(Records contained in a dataset)
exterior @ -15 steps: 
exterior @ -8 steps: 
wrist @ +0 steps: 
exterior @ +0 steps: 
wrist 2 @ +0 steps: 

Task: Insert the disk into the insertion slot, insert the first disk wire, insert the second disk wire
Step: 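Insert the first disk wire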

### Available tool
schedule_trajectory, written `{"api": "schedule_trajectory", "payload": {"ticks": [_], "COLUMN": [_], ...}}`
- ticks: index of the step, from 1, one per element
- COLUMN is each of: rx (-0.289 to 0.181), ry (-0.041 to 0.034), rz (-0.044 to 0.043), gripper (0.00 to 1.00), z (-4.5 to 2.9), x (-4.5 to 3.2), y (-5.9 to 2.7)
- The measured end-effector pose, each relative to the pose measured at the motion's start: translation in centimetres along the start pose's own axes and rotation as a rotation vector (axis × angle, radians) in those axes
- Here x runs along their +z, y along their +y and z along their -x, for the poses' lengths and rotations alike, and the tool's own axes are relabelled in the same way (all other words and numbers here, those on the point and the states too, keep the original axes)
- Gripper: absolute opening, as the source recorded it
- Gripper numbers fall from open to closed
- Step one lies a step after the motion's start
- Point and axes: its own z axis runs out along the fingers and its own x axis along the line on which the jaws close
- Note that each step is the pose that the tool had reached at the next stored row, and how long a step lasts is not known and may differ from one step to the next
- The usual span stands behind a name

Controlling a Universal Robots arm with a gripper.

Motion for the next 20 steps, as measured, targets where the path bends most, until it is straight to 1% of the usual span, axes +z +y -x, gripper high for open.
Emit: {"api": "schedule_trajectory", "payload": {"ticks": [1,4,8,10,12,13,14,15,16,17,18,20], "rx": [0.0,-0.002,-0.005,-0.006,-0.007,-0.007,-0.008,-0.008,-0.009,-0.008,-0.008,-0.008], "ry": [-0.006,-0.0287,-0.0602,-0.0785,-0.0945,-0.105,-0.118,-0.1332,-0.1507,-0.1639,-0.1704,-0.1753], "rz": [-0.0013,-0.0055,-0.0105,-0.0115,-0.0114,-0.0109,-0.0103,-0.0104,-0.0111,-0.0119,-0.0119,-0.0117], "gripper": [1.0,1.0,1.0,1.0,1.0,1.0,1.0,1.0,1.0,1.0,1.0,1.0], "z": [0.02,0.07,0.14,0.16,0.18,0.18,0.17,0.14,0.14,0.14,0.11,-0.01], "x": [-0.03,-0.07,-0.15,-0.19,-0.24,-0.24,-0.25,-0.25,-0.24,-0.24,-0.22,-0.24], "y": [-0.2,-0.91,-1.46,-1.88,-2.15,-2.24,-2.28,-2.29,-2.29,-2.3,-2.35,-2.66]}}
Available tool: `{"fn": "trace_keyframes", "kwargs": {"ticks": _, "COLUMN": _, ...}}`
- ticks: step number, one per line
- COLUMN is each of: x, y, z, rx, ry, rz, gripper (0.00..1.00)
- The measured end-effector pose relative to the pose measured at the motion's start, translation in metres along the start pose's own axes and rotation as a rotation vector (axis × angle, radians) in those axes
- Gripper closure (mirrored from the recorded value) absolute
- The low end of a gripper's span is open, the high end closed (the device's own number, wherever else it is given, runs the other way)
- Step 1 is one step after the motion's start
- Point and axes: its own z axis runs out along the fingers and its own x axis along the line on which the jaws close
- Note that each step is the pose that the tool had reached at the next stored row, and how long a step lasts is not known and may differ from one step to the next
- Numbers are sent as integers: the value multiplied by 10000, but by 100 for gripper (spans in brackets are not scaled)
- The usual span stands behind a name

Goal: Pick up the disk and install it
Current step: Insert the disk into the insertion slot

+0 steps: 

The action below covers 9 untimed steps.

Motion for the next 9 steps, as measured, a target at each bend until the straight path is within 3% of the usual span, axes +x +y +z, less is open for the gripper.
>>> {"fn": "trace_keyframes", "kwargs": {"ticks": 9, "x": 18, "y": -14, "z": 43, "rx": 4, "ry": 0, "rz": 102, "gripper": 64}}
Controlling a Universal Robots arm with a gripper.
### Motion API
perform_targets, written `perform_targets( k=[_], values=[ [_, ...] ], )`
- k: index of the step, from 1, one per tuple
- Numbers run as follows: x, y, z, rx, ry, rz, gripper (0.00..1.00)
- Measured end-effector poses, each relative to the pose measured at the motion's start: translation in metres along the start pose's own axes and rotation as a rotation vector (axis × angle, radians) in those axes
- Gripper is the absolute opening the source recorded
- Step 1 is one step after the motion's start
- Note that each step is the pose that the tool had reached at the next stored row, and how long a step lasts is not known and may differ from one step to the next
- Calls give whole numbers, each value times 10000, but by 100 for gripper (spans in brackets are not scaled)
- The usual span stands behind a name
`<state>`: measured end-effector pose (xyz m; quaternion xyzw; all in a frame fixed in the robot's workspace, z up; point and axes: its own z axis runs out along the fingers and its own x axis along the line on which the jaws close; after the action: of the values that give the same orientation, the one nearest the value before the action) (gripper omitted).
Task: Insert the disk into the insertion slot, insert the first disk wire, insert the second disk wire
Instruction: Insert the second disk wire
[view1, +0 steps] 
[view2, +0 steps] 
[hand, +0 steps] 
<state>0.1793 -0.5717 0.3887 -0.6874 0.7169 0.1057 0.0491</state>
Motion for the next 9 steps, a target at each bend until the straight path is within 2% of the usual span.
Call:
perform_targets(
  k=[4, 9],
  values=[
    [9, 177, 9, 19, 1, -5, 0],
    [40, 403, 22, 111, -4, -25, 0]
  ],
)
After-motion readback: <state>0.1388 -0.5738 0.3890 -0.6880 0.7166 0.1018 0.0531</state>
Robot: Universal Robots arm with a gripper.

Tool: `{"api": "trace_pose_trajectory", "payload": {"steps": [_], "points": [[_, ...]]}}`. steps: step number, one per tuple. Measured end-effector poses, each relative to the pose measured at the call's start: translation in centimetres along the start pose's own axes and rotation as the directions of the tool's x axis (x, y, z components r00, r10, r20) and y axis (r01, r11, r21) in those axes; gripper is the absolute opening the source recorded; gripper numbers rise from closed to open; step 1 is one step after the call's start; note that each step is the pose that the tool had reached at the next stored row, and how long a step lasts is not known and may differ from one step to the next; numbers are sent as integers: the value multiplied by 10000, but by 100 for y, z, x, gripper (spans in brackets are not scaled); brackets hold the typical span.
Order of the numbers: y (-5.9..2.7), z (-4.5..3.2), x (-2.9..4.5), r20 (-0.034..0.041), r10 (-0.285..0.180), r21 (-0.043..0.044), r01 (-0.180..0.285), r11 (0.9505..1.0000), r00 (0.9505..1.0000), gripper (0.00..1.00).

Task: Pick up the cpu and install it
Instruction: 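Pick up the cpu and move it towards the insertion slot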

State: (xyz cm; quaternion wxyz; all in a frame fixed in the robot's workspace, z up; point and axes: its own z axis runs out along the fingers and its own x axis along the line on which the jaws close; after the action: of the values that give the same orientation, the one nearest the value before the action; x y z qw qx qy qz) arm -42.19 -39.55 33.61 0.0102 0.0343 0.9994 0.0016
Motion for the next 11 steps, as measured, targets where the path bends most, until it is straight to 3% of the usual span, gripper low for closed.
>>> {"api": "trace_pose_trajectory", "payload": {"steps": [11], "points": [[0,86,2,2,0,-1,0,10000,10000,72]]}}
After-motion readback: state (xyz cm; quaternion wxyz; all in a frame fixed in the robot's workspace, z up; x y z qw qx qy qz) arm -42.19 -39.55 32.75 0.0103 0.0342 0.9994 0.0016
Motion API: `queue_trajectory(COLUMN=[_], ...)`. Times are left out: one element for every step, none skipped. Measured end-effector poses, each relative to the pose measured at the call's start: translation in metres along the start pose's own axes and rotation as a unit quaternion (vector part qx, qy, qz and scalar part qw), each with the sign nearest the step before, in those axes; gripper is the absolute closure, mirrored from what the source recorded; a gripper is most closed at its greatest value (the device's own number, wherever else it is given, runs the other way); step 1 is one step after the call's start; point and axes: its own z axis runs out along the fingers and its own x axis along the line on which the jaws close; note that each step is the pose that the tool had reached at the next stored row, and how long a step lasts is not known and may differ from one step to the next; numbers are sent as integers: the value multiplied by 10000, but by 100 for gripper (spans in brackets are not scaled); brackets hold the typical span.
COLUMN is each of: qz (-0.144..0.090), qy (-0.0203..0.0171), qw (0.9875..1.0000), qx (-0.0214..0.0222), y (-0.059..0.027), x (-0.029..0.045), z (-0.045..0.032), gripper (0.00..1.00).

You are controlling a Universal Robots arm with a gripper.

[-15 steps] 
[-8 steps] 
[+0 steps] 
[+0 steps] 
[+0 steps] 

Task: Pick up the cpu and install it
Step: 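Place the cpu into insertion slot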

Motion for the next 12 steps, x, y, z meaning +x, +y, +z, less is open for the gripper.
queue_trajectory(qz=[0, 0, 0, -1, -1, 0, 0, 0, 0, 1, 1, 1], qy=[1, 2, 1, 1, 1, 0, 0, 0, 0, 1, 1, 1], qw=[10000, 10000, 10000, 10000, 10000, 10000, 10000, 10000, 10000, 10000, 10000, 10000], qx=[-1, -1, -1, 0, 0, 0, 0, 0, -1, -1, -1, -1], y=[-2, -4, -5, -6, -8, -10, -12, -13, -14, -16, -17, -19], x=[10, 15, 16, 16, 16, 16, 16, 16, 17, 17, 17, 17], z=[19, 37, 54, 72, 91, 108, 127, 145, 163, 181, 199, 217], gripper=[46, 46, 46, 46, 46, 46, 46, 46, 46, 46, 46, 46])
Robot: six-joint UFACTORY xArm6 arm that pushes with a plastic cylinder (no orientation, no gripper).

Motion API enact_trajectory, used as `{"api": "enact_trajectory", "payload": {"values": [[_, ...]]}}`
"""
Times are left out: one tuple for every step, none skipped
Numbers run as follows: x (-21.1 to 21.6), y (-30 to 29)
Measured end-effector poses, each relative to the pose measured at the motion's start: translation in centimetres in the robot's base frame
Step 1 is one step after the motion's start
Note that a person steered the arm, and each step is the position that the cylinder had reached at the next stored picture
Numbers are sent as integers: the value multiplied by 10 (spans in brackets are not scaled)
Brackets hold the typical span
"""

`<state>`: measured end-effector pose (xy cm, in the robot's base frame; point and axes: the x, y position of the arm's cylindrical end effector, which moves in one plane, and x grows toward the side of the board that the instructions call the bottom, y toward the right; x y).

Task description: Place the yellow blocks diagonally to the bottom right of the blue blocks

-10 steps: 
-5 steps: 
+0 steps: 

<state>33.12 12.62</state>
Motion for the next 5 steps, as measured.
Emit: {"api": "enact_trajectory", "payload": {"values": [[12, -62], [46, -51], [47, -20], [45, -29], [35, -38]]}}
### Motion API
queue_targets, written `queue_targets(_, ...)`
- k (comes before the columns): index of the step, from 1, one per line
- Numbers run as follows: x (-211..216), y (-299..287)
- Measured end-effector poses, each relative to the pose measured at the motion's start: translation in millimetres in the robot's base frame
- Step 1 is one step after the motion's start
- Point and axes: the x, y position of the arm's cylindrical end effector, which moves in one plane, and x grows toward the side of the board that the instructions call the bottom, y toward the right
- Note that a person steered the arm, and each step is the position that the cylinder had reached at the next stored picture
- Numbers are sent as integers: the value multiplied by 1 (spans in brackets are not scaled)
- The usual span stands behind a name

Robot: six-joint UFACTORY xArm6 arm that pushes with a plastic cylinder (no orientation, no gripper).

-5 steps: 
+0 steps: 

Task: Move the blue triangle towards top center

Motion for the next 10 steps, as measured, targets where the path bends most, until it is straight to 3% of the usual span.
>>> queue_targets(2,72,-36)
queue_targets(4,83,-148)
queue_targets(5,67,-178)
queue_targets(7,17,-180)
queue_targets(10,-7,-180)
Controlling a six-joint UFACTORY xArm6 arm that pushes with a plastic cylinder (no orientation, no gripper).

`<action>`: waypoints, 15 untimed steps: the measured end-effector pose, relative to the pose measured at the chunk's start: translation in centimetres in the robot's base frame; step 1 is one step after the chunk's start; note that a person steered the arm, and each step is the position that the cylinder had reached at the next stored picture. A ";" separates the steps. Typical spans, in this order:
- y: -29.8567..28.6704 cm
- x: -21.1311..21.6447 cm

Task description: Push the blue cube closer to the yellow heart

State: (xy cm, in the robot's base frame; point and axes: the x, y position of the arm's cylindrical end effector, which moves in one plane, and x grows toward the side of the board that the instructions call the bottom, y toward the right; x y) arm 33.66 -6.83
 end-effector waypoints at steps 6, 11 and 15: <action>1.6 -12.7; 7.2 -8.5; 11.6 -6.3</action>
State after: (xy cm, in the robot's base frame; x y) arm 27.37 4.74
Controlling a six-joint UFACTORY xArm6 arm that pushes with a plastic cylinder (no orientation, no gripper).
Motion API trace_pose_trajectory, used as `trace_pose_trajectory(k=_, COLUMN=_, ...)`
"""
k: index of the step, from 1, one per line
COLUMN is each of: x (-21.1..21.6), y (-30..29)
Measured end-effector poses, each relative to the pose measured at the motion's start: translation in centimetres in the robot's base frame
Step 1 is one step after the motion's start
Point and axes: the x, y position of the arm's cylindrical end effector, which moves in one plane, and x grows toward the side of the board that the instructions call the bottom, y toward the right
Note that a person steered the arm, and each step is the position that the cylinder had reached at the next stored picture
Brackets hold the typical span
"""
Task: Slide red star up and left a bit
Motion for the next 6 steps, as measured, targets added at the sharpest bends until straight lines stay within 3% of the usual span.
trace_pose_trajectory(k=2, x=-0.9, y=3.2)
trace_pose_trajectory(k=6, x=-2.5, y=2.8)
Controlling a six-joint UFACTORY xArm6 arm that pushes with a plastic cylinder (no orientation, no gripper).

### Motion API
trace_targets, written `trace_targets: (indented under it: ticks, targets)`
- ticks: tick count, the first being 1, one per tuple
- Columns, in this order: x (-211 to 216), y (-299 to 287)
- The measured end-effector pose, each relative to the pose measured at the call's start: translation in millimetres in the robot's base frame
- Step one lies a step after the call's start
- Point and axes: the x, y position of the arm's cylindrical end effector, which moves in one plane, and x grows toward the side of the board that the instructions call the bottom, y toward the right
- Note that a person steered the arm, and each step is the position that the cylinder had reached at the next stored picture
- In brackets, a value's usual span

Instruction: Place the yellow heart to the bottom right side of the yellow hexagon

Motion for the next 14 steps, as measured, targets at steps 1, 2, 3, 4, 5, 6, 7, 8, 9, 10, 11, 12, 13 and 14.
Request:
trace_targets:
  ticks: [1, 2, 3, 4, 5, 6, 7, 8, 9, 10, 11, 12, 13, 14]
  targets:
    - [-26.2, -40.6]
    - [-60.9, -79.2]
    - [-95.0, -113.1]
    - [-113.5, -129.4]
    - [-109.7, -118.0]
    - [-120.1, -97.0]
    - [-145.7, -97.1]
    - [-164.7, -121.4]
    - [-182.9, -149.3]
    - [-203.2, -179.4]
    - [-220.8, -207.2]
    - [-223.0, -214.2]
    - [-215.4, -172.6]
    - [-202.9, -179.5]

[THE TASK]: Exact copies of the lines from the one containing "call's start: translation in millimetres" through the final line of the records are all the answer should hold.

[ANSWER TO THE PROBLEM]:
- The measured end-effector pose, each relative to the pose measured at the call's start: translation in millimetres in the robot's base frame
- Step one lies a step after the call's start
- Point and axes: the x, y position of the arm's cylindrical end effector, which moves in one plane, and x grows toward the side of the board that the instructions call the bottom, y toward the right
- Note that a person steered the arm, and each step is the position that the cylinder had reached at the next stored picture
- In brackets, a value's usual span

Instruction: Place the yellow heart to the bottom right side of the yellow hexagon

Motion for the next 14 steps, as measured, targets at steps 1, 2, 3, 4, 5, 6, 7, 8, 9, 10, 11, 12, 13 and 14.
Request:
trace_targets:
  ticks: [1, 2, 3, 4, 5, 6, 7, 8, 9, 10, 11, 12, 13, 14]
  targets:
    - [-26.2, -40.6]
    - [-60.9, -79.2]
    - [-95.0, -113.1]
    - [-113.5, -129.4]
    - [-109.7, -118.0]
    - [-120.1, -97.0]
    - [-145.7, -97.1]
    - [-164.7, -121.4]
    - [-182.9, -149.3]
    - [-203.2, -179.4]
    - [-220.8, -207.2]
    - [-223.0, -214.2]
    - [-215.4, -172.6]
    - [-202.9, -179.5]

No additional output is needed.